Одним из этих постоянных клиентов был мой отец.

– Не поймите меня превратно, милая. Джентльмены тоже иногда делают ставки, и Адмирал, вне всякого сомнения, был настоящим джентльменом с Юга.

Меня несказанно обрадовало то, что не я одна так воспринимаю Джесси Таггарта, ведь я знала за собой эту слабость: идеализировать образ моего отца. Я отпила еще немного воды и улыбнулась.

– Так вы говорили, что работали там.

Он бросил мимолетный взгляд на свои руки. Суставы на его пальцах были очень распухшими, как будто их разбили в драке.

– Выражаясь дипломатично, я состоял в тамошней службе безопасности, – медленно проговорил он.

Я смотрела на его тяжелые руки с узловатыми пальцами. Кажется, это все, что осталось от сильного, здорового мужчины, который как бык стоял когда-то на своих коротких крепких ногах. Карточная игра занятие истинного джентльмена... Может быть и так, но я подозреваю, что только типы, подобные Бу Макгрю, способны еще верить в это. Мои руки были холодны как лед; я сжимала их, пытаясь согреть.

– Насколько я помню, мой отец очень много времени проводил в море.

Бу посмотрел на меня и рассмеялся.

– «Адмирал» – это всего лишь прозвище. Чтобы заслужить его, ваш отец довольно долго болтался в разных портах, но... он и воду-то терпеть не мог!

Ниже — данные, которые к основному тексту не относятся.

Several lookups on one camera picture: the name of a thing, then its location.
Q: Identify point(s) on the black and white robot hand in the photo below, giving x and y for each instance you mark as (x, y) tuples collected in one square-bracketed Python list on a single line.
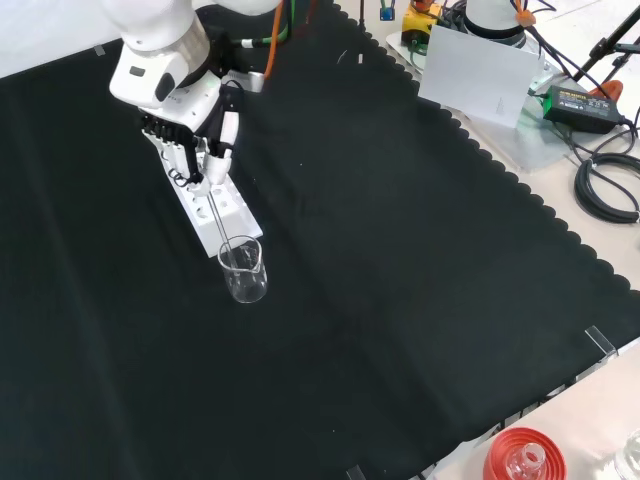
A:
[(200, 110)]

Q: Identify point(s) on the clear glass rod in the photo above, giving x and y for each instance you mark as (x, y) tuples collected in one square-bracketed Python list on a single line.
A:
[(218, 222)]

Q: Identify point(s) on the white test tube rack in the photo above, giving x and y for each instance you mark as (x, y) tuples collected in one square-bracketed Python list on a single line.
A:
[(235, 227)]

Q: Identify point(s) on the clear glass beaker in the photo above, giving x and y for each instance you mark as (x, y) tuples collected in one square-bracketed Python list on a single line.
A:
[(242, 285)]

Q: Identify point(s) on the black cloth with scalloped edge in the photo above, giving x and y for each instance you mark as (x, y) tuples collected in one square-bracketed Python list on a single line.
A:
[(350, 250)]

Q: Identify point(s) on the yellow stop button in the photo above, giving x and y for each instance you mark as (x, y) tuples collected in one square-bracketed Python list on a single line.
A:
[(417, 27)]

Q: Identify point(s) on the pale board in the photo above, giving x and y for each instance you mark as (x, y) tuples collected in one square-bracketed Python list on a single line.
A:
[(475, 75)]

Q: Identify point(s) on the black power adapter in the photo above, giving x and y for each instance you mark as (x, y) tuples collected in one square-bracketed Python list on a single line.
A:
[(582, 107)]

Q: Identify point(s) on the black tripod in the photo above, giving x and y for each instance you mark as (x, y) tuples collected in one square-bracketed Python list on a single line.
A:
[(602, 47)]

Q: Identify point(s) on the orange tripod foot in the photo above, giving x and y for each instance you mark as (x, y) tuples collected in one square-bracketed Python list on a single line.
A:
[(612, 89)]

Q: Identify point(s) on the red ribbed funnel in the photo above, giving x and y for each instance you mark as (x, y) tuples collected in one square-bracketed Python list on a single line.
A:
[(500, 455)]

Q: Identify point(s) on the small clear glass flask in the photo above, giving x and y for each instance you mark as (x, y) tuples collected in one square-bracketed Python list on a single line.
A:
[(532, 455)]

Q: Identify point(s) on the clear glass vessel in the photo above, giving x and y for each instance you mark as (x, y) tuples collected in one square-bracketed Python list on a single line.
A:
[(632, 455)]

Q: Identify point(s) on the grey metal base plate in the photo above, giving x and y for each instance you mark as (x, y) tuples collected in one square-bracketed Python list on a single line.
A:
[(530, 145)]

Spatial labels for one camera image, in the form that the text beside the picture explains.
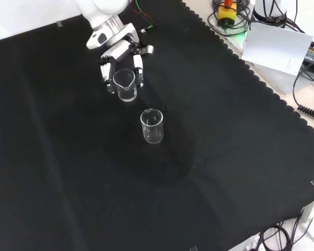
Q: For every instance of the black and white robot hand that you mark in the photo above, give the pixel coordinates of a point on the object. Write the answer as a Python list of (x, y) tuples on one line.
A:
[(120, 51)]

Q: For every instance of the clear glass beaker with spout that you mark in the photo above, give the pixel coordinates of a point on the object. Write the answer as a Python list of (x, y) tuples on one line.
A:
[(125, 91)]

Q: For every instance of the clear glass graduated beaker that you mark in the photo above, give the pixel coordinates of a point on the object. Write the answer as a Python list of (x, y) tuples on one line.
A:
[(151, 130)]

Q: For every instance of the yellow stop button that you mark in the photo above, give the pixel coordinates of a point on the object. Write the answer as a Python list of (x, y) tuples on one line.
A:
[(227, 14)]

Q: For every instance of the black bench cloth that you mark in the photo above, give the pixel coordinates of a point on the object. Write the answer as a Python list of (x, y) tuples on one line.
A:
[(94, 170)]

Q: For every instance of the white device base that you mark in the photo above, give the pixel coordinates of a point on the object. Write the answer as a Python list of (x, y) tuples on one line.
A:
[(267, 10)]

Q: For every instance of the pale board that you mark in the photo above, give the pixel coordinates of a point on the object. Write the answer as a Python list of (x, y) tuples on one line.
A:
[(274, 47)]

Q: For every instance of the grey flat box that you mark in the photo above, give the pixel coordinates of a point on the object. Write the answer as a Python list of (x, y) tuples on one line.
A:
[(277, 79)]

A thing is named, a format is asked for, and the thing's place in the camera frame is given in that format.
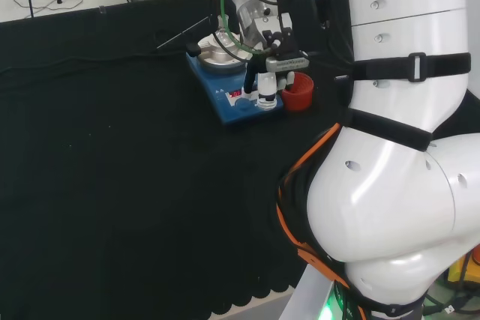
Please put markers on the clear round-bottom glass flask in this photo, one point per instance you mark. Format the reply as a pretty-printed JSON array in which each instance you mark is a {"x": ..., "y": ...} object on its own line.
[{"x": 223, "y": 31}]

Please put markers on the yellow stop button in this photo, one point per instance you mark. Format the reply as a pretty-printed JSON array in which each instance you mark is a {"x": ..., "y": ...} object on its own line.
[{"x": 455, "y": 271}]

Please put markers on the heater with blue base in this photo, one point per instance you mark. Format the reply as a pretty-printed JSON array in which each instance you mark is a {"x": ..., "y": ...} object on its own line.
[{"x": 225, "y": 84}]

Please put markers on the black cloth clip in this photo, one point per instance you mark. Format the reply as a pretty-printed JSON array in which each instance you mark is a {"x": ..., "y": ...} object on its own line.
[{"x": 102, "y": 11}]

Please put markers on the thin metal probe rod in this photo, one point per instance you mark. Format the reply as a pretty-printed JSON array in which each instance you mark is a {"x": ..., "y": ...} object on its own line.
[{"x": 183, "y": 32}]

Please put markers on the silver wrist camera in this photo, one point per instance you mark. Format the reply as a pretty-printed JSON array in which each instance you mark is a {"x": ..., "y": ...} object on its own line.
[{"x": 288, "y": 63}]

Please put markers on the red ribbed collapsible funnel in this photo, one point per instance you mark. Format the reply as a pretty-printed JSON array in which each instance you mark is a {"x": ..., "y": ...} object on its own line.
[{"x": 298, "y": 95}]

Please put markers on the black table cloth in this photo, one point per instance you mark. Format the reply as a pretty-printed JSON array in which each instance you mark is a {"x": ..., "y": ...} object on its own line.
[{"x": 112, "y": 147}]

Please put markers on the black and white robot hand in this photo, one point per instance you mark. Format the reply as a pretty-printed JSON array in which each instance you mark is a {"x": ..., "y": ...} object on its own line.
[{"x": 279, "y": 46}]

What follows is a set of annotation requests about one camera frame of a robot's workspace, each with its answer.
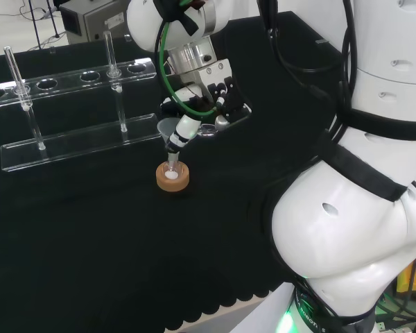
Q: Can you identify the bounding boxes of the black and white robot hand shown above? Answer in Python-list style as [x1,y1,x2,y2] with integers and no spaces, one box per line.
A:
[159,40,254,153]

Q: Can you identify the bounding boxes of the clear plastic funnel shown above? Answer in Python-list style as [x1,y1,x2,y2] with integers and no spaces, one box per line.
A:
[157,117,183,164]

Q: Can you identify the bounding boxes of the small clear weighing funnel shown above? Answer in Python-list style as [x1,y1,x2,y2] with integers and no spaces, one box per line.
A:
[196,123,218,138]

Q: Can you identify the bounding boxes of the round-bottom glass flask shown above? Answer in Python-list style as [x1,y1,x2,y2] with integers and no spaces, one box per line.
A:
[163,152,182,180]

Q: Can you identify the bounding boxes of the clear acrylic funnel stand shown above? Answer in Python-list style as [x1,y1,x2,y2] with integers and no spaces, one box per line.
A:
[0,30,166,173]

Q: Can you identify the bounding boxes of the grey metal box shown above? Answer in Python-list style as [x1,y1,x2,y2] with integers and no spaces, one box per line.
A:
[58,0,132,45]

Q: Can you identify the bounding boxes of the black tripod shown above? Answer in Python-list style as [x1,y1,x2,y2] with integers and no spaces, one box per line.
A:
[26,0,62,49]

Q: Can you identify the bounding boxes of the black bench cloth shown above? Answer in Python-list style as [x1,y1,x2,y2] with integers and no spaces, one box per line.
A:
[0,10,351,333]

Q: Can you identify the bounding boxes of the yellow stop button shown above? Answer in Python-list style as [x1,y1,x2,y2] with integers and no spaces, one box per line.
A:
[396,255,416,296]

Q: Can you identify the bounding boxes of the green cable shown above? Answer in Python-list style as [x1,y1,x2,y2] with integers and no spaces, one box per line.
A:
[158,19,220,116]

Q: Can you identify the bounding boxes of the black cable bundle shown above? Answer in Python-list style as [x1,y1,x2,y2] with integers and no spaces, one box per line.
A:
[257,0,356,139]

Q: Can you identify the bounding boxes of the cork ring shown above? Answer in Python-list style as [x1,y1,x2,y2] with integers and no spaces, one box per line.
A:
[155,161,190,191]

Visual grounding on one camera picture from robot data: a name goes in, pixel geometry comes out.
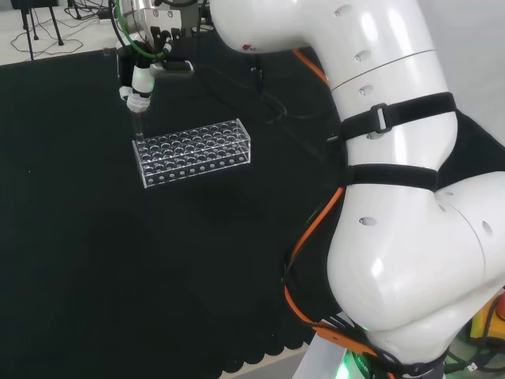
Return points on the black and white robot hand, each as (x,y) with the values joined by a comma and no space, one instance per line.
(142,85)

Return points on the clear glass test tube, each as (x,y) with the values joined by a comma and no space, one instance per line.
(138,126)

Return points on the clear acrylic test tube rack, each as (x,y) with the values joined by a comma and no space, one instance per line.
(189,154)

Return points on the black tripod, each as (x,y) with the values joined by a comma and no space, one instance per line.
(29,27)

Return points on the black bench cloth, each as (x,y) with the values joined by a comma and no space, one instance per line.
(118,256)

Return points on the yellow stop button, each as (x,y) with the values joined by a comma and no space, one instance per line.
(479,325)

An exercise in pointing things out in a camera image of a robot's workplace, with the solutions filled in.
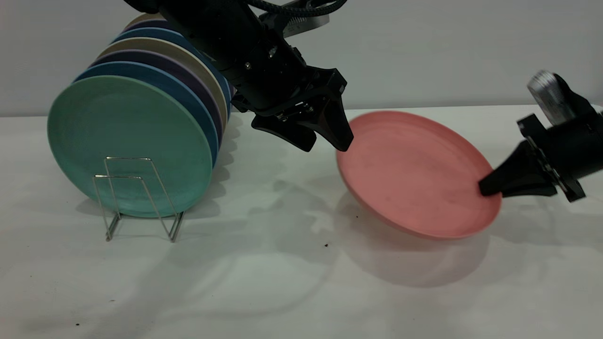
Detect pink round plate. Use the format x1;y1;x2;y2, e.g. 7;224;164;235
336;111;503;240

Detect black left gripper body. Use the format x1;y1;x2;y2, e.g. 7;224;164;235
214;28;348;118

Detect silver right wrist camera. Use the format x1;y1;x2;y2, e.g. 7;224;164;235
527;70;579;127

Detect green round plate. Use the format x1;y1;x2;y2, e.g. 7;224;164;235
47;75;214;218

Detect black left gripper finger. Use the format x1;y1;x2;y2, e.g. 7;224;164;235
297;99;354;153
251;114;318;153

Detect black braided cable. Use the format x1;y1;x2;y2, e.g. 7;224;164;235
247;0;348;18

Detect dark purple round plate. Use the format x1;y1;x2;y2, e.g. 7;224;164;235
122;19;177;33
91;49;225;143

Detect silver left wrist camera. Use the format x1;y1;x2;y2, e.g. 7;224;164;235
282;13;331;38

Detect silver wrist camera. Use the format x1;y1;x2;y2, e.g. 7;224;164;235
282;13;331;38
527;70;579;127

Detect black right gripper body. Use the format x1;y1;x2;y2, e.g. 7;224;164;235
517;112;603;203

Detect blue round plate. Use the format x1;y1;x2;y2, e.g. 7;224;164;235
73;61;220;166
112;27;233;119

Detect beige round plate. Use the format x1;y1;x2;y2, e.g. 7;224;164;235
97;37;229;133
126;13;165;28

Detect metal wire plate rack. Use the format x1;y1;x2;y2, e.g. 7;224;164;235
93;157;185;243

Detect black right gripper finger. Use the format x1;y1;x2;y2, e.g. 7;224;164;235
478;140;559;198

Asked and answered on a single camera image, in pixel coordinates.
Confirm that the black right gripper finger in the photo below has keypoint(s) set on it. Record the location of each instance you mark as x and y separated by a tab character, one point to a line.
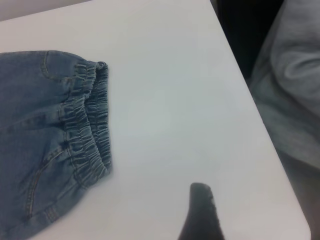
200	215

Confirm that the blue denim jeans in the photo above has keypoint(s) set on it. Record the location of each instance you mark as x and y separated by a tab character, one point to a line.
30	112

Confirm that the grey fabric garment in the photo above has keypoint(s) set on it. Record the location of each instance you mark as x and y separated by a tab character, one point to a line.
295	75

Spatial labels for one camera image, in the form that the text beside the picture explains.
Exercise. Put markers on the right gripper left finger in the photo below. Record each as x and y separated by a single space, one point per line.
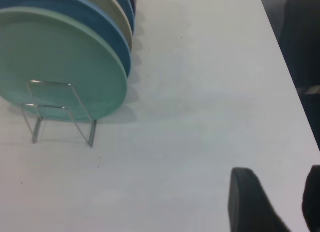
247 204

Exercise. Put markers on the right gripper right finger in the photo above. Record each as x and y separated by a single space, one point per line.
313 199

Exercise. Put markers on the green plate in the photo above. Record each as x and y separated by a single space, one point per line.
62 67

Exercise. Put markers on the blue plate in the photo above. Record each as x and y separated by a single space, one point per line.
75 9
126 2

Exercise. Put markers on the beige plate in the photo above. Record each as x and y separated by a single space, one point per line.
110 7

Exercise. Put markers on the dark chair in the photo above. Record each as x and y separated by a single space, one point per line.
302 42

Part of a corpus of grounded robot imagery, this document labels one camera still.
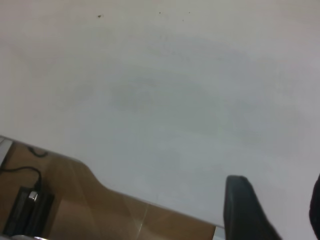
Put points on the silver metal frame bar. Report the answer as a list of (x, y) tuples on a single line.
[(219, 233)]

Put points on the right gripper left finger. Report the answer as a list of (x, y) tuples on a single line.
[(245, 215)]

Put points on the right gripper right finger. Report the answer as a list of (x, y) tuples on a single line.
[(316, 207)]

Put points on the black power adapter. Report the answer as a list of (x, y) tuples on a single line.
[(25, 215)]

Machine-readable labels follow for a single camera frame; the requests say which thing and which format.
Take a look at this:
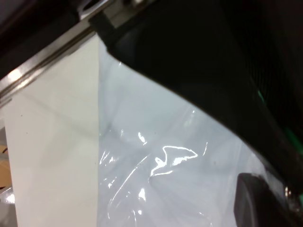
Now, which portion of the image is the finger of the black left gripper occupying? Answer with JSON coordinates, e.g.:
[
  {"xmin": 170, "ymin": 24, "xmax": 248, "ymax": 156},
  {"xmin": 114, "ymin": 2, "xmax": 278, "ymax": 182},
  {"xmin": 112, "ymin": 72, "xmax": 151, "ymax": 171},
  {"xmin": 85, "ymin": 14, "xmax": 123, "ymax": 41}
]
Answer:
[
  {"xmin": 89, "ymin": 0, "xmax": 303, "ymax": 227},
  {"xmin": 227, "ymin": 0, "xmax": 303, "ymax": 164}
]

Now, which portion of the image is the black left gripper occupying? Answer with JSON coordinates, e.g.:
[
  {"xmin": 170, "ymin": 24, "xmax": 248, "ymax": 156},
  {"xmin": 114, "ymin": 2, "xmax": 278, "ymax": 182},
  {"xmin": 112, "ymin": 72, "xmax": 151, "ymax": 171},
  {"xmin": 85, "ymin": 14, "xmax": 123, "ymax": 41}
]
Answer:
[{"xmin": 0, "ymin": 0, "xmax": 152, "ymax": 105}]

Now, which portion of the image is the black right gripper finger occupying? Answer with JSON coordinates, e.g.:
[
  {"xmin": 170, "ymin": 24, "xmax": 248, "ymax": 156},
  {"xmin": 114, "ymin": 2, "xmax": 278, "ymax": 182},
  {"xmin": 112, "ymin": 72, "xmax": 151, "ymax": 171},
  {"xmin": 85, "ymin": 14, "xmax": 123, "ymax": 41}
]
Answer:
[{"xmin": 233, "ymin": 172, "xmax": 288, "ymax": 227}]

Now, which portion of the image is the clear zipper bag green strip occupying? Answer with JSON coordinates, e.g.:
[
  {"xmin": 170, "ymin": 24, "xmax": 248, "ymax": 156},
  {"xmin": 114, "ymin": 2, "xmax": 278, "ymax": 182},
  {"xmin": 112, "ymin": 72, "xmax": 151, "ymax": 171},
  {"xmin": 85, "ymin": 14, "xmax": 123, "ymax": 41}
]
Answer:
[{"xmin": 96, "ymin": 41, "xmax": 303, "ymax": 227}]

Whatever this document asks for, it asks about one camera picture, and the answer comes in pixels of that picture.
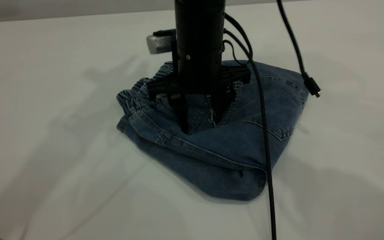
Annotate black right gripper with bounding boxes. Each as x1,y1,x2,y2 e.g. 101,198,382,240
146,50,251,134

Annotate blue denim pants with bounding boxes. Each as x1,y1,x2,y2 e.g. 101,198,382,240
116,60,310,201

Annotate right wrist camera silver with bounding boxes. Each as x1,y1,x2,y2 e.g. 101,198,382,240
146,29,178,55

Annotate right loose cable with plug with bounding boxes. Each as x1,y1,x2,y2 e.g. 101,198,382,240
276,0,321,98

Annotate right braided black camera cable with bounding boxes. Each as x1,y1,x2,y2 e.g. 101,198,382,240
223,13,277,240

– Его сестра сказала мне, что он оставил дом, чтобы стать моряком.

– Милая, он никогда не приближался к морю ближе грязных забегаловок на причалах, в потайных комнатах которых обычно играл в покер. – Бу неуклюже похлопал меня по руке. – Конечно, все это было до того, как удача оставила его. Только что она благоволила к нему, и вдруг охладела... как молочник к девке с Гвернси в третьем часу утра!

Я слегка покраснела, но принимая во внимание обычный цвет моей кожи, это так же бросалось в глаза, как если бы я взяла красный флаг и стала размахивать им.

– Простите меня, м-мэм, – смущенно пробормотал он, не зная, куда деть глаза. – Все эти байки старых времен... В клубе нам не хватало женского общества, и мы не привыкли стесняться в выражениях. – Он теребил грубой ручищей свою щетинистую бороду. – Адмирал объявился однажды ночью, летом 1966-го, за год до того, как нас прикрыли. Он сказал, что копит деньги на дом, чтобы подарить его дочери в день рождения, и чувствует удачу.

Я вся напряглась. Было слышно, как старый вентилятор под потолком силится разогнать духоту.

– И что произошло?

Старик улыбнулся, но его глаза стали грустными.